**Directions for this task**
Search term "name": please show all lines in the listing that contain it.

Start of Block

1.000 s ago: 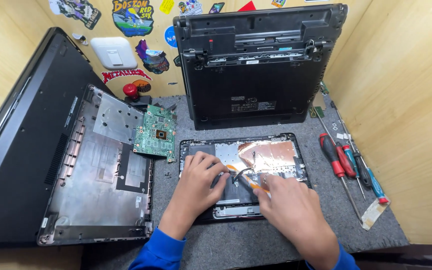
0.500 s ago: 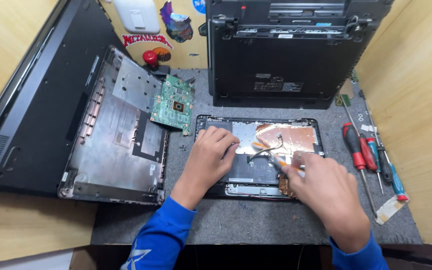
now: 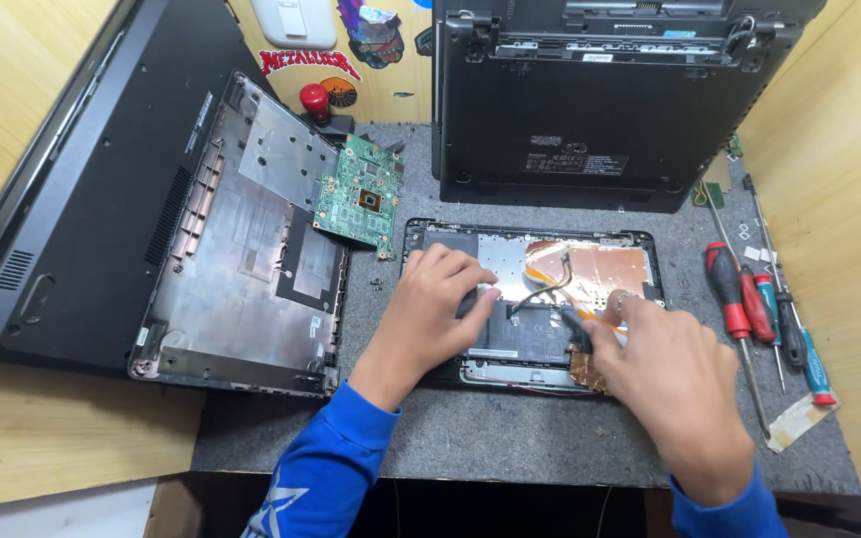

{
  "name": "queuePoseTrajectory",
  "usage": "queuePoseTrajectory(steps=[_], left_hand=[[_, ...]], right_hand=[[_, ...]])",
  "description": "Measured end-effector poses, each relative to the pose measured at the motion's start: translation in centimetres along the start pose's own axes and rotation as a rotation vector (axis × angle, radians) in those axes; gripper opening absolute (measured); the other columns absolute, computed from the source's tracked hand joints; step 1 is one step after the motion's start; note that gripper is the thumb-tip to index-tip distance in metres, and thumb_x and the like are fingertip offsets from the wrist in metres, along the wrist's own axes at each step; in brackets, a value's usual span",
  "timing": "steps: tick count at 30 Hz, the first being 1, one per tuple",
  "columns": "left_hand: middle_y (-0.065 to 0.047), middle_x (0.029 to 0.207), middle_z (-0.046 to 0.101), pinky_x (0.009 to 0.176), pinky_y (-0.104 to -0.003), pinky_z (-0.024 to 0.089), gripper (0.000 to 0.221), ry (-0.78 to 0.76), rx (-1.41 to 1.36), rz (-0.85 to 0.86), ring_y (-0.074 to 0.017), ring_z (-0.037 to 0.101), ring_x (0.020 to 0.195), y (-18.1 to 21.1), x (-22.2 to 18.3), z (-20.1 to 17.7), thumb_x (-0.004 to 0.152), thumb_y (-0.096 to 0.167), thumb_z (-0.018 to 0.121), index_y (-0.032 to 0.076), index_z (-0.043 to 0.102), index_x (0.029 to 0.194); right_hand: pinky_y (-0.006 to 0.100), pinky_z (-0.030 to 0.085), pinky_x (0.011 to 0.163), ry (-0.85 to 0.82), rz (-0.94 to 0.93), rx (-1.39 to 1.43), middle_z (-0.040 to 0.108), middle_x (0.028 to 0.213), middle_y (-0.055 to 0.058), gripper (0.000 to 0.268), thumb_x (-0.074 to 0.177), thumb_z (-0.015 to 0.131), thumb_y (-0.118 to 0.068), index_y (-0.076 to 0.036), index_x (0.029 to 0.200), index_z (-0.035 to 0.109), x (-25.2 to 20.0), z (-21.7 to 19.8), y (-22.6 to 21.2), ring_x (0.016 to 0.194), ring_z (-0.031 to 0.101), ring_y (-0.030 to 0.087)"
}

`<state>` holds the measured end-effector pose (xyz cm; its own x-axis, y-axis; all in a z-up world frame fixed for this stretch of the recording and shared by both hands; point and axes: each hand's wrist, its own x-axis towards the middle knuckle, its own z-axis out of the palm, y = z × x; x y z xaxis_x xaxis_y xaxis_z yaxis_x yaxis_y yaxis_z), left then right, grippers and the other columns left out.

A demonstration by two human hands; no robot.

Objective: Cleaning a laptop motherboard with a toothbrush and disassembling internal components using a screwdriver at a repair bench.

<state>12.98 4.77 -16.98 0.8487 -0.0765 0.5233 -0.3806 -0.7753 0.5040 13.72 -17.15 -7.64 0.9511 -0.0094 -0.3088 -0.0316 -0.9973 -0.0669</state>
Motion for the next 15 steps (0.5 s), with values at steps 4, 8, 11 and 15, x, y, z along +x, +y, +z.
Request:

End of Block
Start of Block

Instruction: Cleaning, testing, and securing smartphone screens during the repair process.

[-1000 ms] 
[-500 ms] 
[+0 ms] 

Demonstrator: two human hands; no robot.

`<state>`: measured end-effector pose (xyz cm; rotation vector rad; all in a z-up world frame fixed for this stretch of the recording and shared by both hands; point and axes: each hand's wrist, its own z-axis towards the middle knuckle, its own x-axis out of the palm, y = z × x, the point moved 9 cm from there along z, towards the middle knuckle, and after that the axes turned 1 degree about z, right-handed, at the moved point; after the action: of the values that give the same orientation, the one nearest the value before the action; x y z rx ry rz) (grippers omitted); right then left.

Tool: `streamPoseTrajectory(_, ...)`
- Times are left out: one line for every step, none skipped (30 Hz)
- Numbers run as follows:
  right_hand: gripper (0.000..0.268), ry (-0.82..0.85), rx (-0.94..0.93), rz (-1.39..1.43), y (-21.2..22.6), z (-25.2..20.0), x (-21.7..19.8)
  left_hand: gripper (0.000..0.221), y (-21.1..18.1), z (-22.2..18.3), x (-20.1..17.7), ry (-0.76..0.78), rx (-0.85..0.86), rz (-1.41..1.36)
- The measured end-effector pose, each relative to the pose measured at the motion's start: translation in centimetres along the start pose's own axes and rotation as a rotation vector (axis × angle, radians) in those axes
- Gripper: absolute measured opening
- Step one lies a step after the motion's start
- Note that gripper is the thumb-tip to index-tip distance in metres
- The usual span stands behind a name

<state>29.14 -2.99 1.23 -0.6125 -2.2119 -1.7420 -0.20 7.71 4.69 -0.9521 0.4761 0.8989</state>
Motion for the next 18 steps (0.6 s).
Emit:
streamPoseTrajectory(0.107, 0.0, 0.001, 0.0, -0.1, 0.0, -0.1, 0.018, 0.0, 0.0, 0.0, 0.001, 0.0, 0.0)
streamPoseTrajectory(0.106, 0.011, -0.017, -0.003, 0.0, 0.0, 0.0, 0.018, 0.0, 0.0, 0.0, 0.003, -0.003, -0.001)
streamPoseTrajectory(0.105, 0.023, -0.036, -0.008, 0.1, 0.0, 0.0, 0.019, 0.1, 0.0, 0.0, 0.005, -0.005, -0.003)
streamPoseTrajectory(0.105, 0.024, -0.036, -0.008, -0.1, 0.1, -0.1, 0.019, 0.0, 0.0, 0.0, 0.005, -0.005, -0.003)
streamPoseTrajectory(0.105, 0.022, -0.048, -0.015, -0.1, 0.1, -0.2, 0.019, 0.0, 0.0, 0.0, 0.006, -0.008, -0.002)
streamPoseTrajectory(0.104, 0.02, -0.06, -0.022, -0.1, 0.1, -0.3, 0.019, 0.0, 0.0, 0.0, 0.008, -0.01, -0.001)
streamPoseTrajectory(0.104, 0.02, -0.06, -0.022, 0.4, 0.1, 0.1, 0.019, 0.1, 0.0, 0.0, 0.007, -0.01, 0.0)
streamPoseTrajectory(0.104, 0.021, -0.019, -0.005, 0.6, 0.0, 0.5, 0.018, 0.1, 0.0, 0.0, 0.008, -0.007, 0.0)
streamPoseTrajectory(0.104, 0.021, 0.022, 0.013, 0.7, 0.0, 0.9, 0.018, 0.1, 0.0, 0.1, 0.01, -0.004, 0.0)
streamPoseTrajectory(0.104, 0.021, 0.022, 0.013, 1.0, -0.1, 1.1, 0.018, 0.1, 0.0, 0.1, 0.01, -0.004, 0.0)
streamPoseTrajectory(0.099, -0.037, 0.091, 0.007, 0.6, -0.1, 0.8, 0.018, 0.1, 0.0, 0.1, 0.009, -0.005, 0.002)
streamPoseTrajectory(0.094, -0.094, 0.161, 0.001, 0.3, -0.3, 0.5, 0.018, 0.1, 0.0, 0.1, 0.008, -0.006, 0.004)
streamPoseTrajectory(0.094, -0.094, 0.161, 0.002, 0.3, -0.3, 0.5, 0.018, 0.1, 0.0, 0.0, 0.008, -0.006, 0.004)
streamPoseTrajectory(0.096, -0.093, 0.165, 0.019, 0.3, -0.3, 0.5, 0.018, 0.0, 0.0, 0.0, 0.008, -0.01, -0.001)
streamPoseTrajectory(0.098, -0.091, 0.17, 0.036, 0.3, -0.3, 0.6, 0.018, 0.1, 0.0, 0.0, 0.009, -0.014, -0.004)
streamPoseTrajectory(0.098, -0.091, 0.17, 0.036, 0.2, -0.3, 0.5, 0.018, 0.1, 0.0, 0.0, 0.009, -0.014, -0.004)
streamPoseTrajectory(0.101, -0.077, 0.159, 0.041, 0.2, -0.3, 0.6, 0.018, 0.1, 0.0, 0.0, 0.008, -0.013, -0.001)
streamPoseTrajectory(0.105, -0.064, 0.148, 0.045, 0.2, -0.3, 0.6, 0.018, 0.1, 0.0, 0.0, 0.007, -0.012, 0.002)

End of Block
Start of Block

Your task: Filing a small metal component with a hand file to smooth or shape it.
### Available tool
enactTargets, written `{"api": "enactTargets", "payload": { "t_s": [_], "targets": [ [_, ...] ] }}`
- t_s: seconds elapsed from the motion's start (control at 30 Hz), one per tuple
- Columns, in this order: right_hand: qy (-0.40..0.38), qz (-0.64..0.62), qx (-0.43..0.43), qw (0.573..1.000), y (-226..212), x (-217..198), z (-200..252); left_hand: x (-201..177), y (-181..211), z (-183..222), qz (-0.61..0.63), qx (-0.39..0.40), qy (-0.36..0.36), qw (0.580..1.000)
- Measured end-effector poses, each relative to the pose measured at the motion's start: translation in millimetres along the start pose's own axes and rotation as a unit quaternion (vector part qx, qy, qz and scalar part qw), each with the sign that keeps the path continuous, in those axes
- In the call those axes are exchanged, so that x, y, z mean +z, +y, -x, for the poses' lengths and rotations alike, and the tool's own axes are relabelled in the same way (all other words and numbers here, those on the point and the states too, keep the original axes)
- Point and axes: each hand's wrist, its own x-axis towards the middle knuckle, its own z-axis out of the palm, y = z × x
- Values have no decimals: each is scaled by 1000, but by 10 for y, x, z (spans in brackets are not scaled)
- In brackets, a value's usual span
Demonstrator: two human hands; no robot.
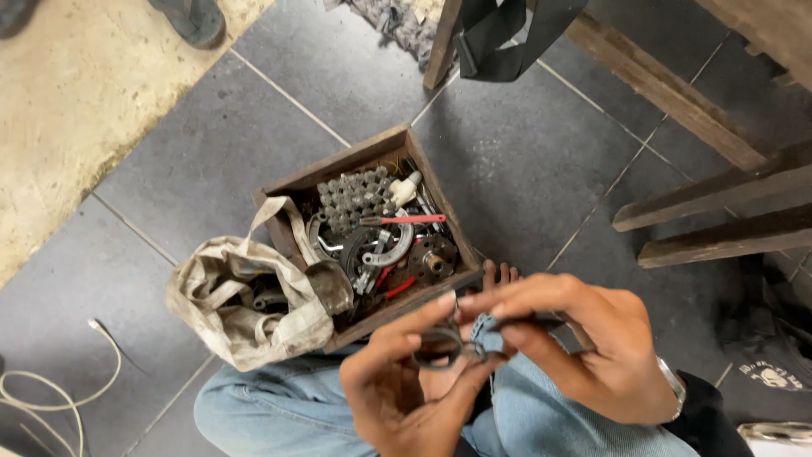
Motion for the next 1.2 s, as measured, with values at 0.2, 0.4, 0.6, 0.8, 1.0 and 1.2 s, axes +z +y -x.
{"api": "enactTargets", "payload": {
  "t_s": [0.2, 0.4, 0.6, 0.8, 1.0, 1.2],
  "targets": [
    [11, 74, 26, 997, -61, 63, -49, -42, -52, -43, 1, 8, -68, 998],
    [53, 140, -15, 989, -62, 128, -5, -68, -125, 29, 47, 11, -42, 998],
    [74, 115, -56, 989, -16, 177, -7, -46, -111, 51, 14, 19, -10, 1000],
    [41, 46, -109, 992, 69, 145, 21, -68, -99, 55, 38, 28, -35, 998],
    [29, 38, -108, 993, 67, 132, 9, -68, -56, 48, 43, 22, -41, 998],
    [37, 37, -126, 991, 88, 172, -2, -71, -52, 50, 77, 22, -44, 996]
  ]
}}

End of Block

**Exercise result**
  "name": "queuePoseTrajectory",
- The usual span stands behind a name

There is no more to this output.